WORK TO COMPLETE
Exclude the images, then return every line below exactly as written.

INFORMATION SUPPLIED
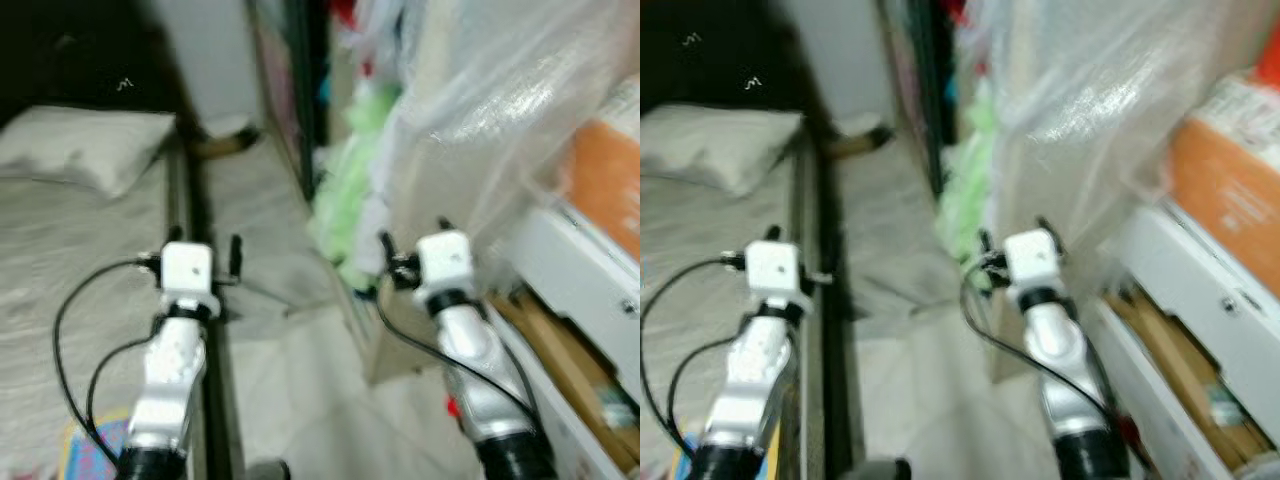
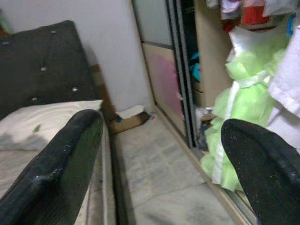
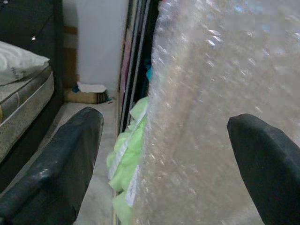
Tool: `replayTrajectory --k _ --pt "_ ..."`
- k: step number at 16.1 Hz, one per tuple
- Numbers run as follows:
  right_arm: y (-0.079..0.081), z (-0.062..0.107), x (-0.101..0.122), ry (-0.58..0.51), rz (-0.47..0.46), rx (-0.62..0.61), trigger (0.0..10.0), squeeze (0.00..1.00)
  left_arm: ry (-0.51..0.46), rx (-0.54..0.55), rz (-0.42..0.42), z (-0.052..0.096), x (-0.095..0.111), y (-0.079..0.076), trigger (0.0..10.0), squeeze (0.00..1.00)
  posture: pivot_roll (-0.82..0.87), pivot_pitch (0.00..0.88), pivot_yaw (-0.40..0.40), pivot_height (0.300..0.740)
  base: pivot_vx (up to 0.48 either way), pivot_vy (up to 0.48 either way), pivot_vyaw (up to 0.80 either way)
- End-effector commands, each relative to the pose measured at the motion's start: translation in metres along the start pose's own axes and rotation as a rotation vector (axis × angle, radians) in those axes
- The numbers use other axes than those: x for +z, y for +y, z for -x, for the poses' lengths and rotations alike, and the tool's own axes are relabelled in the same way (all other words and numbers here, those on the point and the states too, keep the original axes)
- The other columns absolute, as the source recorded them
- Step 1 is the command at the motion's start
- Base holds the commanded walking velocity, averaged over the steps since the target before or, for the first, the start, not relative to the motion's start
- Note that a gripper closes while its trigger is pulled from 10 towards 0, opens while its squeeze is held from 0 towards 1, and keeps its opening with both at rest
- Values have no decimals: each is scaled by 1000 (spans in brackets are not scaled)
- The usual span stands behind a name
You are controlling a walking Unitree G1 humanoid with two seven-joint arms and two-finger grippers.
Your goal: Clean up the room
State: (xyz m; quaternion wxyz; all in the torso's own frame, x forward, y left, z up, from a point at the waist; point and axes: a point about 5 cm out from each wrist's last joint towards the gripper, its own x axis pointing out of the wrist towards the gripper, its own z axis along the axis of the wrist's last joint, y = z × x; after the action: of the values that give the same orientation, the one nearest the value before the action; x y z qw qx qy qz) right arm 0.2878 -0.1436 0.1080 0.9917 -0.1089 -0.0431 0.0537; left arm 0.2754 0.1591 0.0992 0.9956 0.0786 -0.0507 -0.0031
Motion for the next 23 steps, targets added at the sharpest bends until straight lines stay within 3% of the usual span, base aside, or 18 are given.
replayTrajectory --k 1,7,23 --pt "10 -4 7 -26 -18 24 10000 0 -6 41 -35 -1 0 10 10000 0 51 0 11 740 0 0 800" --pt "13 -4 4 -24 -17 25 10000 0 13 59 -52 1 -6 14 10000 0 56 0 12 740 0 0 800" --pt "12 -1 1 -15 -10 28 10000 0 23 24 -27 2 -11 -3 10000 0 38 0 14 740 0 0 795"
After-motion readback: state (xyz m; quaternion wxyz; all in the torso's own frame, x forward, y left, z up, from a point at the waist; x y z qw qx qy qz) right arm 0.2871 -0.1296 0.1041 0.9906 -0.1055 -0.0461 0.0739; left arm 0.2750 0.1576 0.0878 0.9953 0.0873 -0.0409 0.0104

WRITTEN ANSWER
Tool: `replayTrajectory --k _ --pt "_ ..."`
- k: step number at 16.1 Hz, one per tuple
- Numbers run as follows:
  right_arm: y (-0.079..0.081), z (-0.062..0.107), x (-0.101..0.122), ry (-0.58..0.51), rz (-0.47..0.46), rx (-0.62..0.61), trigger (0.0..10.0), squeeze (0.00..1.00)
  left_arm: ry (-0.51..0.46), rx (-0.54..0.55), rz (-0.42..0.42), z (-0.052..0.096), x (-0.095..0.111), y (-0.079..0.076), trigger (0.0..10.0), squeeze (0.00..1.00)
  posture: pivot_roll (-0.82..0.87), pivot_pitch (0.00..0.88), pivot_yaw (-0.40..0.40), pivot_height (0.300..0.740)
  base: pivot_vx (up to 0.48 either way), pivot_vy (up to 0.48 either way), pivot_vyaw (up to 0.80 either way)
- End-effector commands, each relative to the pose measured at the motion's start: translation in metres along the start pose's own axes and rotation as a rotation vector (axis × angle, radians) in those axes
- The numbers use other axes than those: x for +z, y for +y, z for -x, for the poses' lengths and rotations alike, and the tool's own axes are relabelled in the same way (all other words and numbers here, those on the point and the states too, keep the original axes)
- The other columns absolute, as the source recorded them
- Step 1 is the command at the motion's start
- Base holds the commanded walking velocity, averaged over the steps since the target before or, for the first, the start, not relative to the motion's start
- Note that a gripper closes while its trigger is pulled from 10 towards 0, opens while its squeeze is held from 0 towards 1, and keeps its opening with both at rest
- Values have no decimals: each is scaled by 1000 (spans in brackets are not scaled)
- The usual span stands behind a name
You are controlling a walking Unitree G1 humanoid with two seven-joint arms and two-finger grippers.
Your goal: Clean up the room
State: (xyz m; quaternion wxyz; all in the torso's own frame, x forward, y left, z up, from a point at the waist; point and axes: a point about 5 cm out from each wrist's last joint towards the gripper, its own x axis pointing out of the wrist towards the gripper, its own z axis along the axis of the wrist's last joint, y = z × x; after the action: of the values that give the same orientation, the one nearest the value before the action; x y z qw qx qy qz) right arm 0.2878 -0.1436 0.1080 0.9917 -0.1089 -0.0431 0.0537; left arm 0.2754 0.1591 0.0992 0.9956 0.0786 -0.0507 -0.0031
Motion for the next 23 steps, targets added at the sharpest bends until straight lines stay within 3% of the usual span, base aside, or 18 are given.
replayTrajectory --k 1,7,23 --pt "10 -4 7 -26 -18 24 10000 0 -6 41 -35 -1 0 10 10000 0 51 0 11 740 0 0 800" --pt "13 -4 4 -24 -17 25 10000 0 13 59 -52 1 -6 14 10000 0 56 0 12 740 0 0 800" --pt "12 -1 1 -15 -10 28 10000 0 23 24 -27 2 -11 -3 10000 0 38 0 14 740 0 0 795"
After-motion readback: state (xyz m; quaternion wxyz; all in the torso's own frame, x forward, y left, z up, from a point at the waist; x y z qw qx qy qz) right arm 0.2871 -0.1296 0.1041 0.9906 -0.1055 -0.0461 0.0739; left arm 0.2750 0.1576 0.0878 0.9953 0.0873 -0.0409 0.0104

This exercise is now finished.